# How long does it take to get your log book?



## beffers (19 Apr 2012)

I bought a car on Monday April 2nd. I have yet to receive my log book. Is this normal? 

I paid with a bank draft. The dealer did not have to wait for a check to clear, so I drove it home that day. He explained that he had to send my details away to some govt dept in Donegal, and that I should receive my log book/proof of ownership in about a week. He said that as the Easter bank holiday was approaching, it may take a little while longer. I can't tax the car with out it.

Over 2 weeks later, I have yet to receive my log book. I called the dealer on Monday and again today. He said that he sent my information away and had no idea why I have yet to receive the log book. He said that there is no number that I can call as only he can "track it". Is this true?

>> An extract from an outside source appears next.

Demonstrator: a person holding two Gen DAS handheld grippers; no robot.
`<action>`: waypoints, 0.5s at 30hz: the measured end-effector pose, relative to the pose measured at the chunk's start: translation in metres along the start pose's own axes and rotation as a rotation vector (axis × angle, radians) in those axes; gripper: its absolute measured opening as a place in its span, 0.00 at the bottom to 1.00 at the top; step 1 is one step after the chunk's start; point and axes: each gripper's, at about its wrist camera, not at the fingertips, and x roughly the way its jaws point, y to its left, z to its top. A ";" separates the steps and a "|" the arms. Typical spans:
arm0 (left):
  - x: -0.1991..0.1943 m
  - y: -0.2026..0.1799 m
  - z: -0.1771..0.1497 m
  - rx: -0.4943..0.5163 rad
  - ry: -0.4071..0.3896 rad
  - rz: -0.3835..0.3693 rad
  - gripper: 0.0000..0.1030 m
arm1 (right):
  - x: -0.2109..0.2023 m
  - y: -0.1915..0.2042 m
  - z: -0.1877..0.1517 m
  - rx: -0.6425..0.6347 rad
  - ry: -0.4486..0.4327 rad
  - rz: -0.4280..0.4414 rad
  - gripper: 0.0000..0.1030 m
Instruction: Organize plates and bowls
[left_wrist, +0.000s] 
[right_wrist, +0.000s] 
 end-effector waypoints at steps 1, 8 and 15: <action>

Is this long of a wait normal, or is there something fishy going on?


----------



## WindUp (20 Apr 2012)

Call : 061 365 000  (Shannon) dealer should have sent part b of the vehicle licensing certificate or the registration certificate for post-April 2004 vehicles here.


   this was the case last time i bought anyway


----------



## Sandals (20 Apr 2012)

I bought a car last July from main dealer, log book in four days, seems dealers do it online so quick turnaround.


----------



## 44brendan (20 Apr 2012)

Similar experience recently. Revised Cert back within 5 days.


----------



## aoc (20 Apr 2012)

bought car got cert 4 r 5 days later... sister bought car, never ending story she ended up months later (after being stopped by gardai and told her car would be impounded) calling shannon, if you are having problems you can call shannon and avoid dealer contact as far as i know.


----------



## beffers (20 Apr 2012)

Thanks folks. I called the Shannon number provided above. Was given a link to check my cars change of ownership details. Saw that the new registration cert was issued yesterday. Should have it by Monday or Tuesday, and I can tax it then.

Can sleep easy now. I was starting to get worried. I am giving the car to my cousin next week to take away on holiday with her. I didn't want her to have to deal with the hassle of driving a car wasn't hers, that wasn't taxed yet.

Thanks again.


----------



## CMCR (22 Apr 2012)

Good to hear some stories of a positive experience of using our public services! 

CMCR.


----------